Activity:
The job is to find each line of the records below that includes the word "right" and copy it.

Dataset extract:

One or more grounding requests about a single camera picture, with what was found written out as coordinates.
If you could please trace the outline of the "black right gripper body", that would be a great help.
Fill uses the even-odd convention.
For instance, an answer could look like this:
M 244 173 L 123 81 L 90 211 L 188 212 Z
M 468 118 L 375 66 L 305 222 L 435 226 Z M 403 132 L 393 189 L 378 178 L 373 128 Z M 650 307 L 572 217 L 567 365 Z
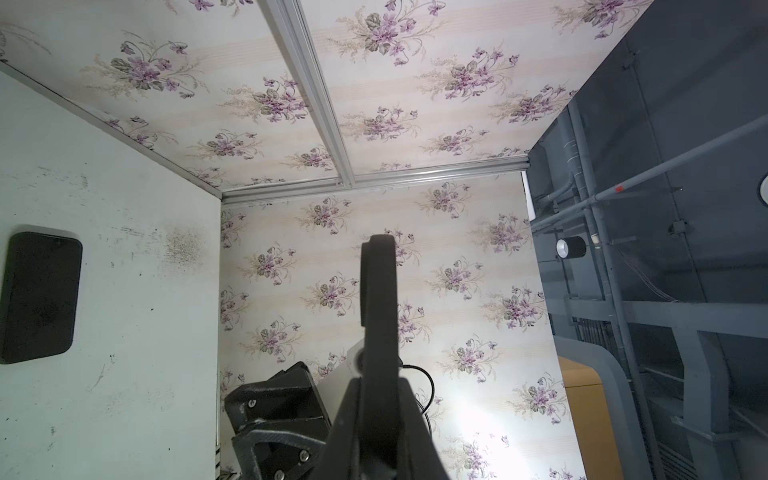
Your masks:
M 308 479 L 331 423 L 309 368 L 297 362 L 224 399 L 242 479 Z

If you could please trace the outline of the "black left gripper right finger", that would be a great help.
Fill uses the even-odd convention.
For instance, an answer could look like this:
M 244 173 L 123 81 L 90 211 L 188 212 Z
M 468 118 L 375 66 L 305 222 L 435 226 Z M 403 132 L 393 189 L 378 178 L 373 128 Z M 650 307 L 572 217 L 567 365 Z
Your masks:
M 396 450 L 398 480 L 448 480 L 409 382 L 398 379 L 400 429 Z

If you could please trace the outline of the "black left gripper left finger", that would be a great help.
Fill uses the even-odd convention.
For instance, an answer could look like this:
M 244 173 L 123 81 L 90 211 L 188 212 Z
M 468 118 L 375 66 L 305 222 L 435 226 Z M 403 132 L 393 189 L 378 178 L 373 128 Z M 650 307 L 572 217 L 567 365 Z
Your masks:
M 327 442 L 315 464 L 311 480 L 360 478 L 360 446 L 357 433 L 361 379 L 352 379 L 342 398 Z

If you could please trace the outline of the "black phone case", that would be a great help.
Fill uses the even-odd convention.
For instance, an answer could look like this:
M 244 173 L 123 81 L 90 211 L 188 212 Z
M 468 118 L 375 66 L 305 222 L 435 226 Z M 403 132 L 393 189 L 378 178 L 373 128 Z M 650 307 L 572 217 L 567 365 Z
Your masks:
M 398 400 L 395 240 L 377 234 L 362 245 L 361 324 L 365 329 L 358 435 L 364 479 L 396 477 Z

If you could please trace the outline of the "black phone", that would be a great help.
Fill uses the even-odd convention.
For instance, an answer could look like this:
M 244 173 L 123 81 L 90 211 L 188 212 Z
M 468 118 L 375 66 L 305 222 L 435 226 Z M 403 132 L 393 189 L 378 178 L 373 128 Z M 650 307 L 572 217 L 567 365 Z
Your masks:
M 67 352 L 74 339 L 83 245 L 21 231 L 9 239 L 1 290 L 1 362 Z

Task solution:
If you could please trace the outline of the "black right gripper body", that would be a great help.
If you could please trace the outline of the "black left gripper right finger", that would be a great help.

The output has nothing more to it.